Republicans didn’t care much for the Chapter 69 Criminal Justice reforms passed in 2018 and no sooner did the Chapter 253 police reforms go into effect on January 1st than they began devising ways to return to the good old days when police controlled school hallways, not superintendents.

  • SD.856Patrick M. O’Connor (R-Plymouth and Norfolk) has proposed SD.856, An Act Creating a School Resource Officer Grant Program and Fund. This bill establishes a state-administered fund to be shared only with communities who adopt SRO programs, and funds must be matched by local communities. The Commissioner of Public Safety (a political appointment) appears to exert significant influence in grant awards.

  • SD.857Patrick M. O’Connor (R-Plymouth and Norfolk) has proposed SD.857, An Act promoting local control and effective training of school resource officers. This bill returns appointments of SROs exclusively to police chiefs, despite the title’s claim to restore community control.

  • SD.2171Bruce E. Tarr (R-First Essex and Middlesex) has proposed SD.2171, An Act relative to school safety issues. This bill replaces superintendent’s discretionary appointment of SROs with an appointment by the Commissioner of the Department of Elementary and Secondary Education.

Two additional bills with SRO provisions from James Arciero and Walter Timilty seem to be cases of Democrats pandering to the police lobby. A third stange bill from Cynthia Creem is sure to offer both opponents of SROs and opponents of gun control something to jointly despise.

  • HD.2052James Arciero (D-2nd Middlesex) has proposed HD.2052, Resolve establishing an Enhanced Public School Safety Commission. This resolution would create a commission to study placing bulletproof glass, classroom surveillance, and retired police officers in schools.

  • SD.769Walter F. Timilty (D-Norfolk, Bristol and Plymouth) has proposed SD.769, An Act relative to school safety and security.

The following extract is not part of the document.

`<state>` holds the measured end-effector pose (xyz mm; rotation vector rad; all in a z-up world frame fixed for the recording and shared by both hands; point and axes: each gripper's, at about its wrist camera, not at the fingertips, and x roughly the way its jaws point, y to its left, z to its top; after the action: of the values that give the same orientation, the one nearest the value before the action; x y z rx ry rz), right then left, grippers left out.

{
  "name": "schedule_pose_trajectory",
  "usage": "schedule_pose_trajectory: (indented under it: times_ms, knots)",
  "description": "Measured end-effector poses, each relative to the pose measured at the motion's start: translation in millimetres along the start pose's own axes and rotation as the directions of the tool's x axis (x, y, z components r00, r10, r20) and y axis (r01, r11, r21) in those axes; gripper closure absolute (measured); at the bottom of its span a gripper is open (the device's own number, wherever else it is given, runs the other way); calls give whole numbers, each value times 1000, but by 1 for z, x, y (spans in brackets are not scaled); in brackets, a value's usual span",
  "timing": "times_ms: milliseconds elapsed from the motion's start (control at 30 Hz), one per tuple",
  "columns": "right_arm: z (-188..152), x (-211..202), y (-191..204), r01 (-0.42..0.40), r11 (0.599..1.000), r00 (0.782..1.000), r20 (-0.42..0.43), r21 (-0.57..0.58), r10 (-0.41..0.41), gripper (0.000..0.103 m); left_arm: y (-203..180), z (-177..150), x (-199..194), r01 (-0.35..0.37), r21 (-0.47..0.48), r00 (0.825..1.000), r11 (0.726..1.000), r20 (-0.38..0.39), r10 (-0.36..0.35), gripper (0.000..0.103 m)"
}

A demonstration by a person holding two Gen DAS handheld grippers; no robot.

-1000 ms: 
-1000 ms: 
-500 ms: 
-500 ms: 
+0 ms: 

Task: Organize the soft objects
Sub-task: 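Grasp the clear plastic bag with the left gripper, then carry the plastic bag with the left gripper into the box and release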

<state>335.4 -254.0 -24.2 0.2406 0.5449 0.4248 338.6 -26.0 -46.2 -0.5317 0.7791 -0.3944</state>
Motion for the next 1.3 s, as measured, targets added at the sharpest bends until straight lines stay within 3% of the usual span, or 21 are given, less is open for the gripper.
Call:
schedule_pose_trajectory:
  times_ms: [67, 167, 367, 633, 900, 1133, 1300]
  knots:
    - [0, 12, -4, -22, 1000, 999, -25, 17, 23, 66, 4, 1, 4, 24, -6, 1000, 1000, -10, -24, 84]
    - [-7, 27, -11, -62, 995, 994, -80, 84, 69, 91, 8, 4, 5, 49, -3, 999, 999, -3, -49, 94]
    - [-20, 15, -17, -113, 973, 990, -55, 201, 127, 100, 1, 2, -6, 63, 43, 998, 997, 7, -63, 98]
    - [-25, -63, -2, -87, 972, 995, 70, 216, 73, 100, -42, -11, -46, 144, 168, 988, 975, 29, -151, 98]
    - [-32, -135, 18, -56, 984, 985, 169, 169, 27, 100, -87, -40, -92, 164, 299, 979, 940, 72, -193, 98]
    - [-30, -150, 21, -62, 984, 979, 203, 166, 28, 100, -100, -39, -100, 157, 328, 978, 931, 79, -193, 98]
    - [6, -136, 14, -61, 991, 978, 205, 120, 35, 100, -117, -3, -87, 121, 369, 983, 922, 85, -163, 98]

This bill involves school resource officers in a requirement to hold live intruder drills within 90 days of the beginning of the school year.

  • SD.1506Cynthia Stone Creem (D-1st Middlesex and Norfolk) has proposed SD.1506, An Act relative to firearms and firearms violence. This bill sets up a Firearms Violence Prevention Trust Fund, which among other things, prioritizes “programs that support the provision of school resource officers.” Revenue for the fund comes from a 4.5% tax on guns and ammunition sales.